Block Inc. confirmed a data breach affecting roughly 8.2 million current and former US Cash App customers. A Form 8-K SEC was filed with the US Securities and Exchange Commission on April 4, detailing that a former employee without authorization accessed and downloaded records containing customer information on December 10. Breached information includes full name and brokerage account number and, for some customers, brokerage portfolio value, holdings, or specific stock trading activity. Block Inc. stated in the filing that other sensitive information, such as personally identifiable information and account credentials, were not exposed in the data breach. The intent behind the data breach is unknown at this time. Upon discovery of the breach, Block Inc. notified law enforcement, launched an investigation with a forensics firm, and took steps to remediate the incident. The company will notify affected customers of the breach’s potential impact.

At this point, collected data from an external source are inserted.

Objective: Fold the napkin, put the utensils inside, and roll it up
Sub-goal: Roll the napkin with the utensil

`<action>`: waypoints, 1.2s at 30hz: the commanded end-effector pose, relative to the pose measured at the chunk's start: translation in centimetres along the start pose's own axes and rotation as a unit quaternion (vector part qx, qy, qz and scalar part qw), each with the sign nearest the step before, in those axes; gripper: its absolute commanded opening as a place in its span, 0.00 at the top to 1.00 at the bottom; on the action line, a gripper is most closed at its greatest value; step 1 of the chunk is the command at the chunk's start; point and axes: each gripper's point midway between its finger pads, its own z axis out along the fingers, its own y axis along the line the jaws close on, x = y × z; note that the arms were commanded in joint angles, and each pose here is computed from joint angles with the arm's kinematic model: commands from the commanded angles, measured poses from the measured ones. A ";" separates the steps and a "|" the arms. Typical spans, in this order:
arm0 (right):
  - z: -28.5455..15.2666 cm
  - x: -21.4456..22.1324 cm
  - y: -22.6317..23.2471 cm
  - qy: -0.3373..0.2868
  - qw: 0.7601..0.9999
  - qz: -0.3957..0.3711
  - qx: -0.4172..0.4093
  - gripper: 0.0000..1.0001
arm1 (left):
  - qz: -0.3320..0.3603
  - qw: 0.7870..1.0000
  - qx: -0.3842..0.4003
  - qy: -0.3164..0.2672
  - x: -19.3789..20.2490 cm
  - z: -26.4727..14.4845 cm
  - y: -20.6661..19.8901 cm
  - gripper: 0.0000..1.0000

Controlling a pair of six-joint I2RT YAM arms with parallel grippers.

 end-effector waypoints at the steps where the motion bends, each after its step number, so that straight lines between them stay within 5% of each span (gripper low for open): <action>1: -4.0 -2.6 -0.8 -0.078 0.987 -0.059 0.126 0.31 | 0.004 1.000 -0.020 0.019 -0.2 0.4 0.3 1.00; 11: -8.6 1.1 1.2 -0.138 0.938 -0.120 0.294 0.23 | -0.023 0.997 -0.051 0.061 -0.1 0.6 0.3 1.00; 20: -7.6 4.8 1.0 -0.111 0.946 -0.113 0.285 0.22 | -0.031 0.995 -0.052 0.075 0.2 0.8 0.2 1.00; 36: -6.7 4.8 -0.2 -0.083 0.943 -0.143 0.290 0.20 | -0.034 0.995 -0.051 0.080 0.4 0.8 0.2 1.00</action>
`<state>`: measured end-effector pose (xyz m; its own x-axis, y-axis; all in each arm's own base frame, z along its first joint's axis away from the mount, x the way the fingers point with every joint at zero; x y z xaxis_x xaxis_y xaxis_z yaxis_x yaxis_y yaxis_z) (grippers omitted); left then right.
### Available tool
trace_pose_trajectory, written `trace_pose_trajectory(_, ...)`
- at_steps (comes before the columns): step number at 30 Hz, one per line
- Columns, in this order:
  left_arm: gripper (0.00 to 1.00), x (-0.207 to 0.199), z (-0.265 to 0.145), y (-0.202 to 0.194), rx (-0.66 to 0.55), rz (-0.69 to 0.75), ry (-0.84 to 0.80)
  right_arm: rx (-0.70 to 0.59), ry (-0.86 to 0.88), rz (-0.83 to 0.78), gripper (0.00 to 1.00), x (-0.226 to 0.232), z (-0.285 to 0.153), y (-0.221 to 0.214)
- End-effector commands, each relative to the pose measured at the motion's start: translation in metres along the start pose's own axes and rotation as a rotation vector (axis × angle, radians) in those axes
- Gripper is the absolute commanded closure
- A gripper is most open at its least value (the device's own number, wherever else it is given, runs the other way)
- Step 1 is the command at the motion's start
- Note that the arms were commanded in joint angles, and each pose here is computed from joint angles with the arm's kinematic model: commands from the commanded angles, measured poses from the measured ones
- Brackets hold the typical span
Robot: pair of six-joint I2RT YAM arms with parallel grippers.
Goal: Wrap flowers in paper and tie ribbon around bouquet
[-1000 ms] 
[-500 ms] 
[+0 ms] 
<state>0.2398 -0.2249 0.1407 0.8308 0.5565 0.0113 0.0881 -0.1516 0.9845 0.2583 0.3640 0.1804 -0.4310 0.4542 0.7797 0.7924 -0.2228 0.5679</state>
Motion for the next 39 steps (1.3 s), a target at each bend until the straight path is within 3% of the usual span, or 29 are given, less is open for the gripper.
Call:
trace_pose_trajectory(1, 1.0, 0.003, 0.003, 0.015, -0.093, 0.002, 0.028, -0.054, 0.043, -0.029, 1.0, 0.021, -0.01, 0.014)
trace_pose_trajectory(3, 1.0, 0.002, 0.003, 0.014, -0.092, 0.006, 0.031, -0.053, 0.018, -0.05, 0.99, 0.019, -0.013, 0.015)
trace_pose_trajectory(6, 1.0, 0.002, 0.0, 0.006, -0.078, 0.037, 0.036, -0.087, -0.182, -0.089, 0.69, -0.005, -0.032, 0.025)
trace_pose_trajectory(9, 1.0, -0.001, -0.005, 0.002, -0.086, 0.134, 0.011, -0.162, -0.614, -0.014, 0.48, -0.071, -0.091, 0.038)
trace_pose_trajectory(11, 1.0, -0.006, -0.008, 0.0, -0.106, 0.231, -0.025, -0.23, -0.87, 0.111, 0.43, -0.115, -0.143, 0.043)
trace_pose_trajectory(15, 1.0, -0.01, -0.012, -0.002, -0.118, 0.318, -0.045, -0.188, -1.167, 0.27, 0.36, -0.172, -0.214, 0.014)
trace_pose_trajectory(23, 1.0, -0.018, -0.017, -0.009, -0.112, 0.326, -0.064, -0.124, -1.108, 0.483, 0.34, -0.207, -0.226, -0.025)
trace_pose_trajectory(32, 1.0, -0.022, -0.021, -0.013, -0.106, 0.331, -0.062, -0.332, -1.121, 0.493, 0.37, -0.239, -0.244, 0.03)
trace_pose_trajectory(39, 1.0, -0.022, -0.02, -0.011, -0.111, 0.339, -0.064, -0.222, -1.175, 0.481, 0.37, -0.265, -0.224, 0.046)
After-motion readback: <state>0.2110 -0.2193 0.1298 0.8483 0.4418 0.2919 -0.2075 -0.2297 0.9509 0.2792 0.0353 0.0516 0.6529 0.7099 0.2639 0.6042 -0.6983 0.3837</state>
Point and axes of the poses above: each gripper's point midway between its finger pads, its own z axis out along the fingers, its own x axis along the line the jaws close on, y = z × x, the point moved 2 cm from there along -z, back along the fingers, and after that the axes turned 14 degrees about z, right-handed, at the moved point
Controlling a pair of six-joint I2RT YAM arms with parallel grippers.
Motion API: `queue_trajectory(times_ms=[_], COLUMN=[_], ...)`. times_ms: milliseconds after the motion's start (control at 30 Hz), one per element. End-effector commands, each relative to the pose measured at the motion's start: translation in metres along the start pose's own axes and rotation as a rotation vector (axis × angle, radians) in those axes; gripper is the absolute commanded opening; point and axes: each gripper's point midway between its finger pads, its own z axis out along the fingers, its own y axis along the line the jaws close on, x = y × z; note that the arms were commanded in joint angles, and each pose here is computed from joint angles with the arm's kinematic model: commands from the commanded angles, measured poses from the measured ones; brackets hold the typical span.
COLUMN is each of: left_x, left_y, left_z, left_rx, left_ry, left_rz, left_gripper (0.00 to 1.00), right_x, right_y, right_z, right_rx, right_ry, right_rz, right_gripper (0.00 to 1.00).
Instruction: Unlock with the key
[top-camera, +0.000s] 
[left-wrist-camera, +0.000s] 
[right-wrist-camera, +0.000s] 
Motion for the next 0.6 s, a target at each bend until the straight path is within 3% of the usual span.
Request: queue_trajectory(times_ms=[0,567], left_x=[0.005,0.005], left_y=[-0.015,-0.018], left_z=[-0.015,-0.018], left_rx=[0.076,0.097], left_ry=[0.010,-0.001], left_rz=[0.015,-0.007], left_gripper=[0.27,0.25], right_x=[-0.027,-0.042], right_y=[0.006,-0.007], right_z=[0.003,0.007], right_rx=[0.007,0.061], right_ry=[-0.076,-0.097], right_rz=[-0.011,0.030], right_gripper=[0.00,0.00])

Mailchimp Breach Leads to Attempted Crypto Theft Evading US sanctions

Mailchimp, an email marketing firm, confirmed that a threat actor breached the popular email marketing app’s internal customer support and account management tools by acquiring Mailchimp employee credentials via a successful social engineering attack. The threat actor gained access to 319 Mailchimp accounts and pilfered customer data that was later used in a targeted phishing campaign against cryptocurrency and finance industries. The threat actor may have also gained access to API keys for an unspecified number of customers, which have since been disabled. Wallet owners received phishing emails of an alleged data breach notification that instructs the recipient to “download the latest version” of the software. The link sends the recipient to a phishing site that prompts the user to connect their wallet and enter their recovery seed, which is used to regain wallet access in the event a device is lost or stolen. The threat actor is then able to transfer funds to a wallet under their control. Decentraland also confirmed that its newsletter subscribers’ email addresses were compromised in the Mailchimp breach. At this time, it is uncertain how many other cryptocurrency services or financial institutions are affected. The increased targeting of cryptocurrency and financial institutions will likely continue, in part because cryptocurrency could be used to evade US sanctions.

AcidRain Wiper Deployed Against Satellite Modems in Ukraine

A wiper (data-destroying) malware dubbed AcidRain. is designed to wipe modems and routers performs an in-depth wipe of filesystem and storage device files. If running as a root user, the malware can overwrite and delete nonstandard files in the filesystem. Once the system is wiped, the device reboots and is rendered inoperable. It is not clear if this has affected systems donated to Ukraine by Elon Musk to facilitate rescue efforts.

Users should refrain from responding to unsolicited communications, clicking links, and opening attachments from unknown senders and exercise caution with communications even from known senders.

If you are unsure of a message’s legitimacy, contact the sender via a separate means of communication – such as by phone – before taking any action. Keep systems up to date and implement security controls that help prevent account compromise, including establishing strong passwords, enabling Multi Factor Authentication where available. Be advised  that SMS text-based apps are also affected.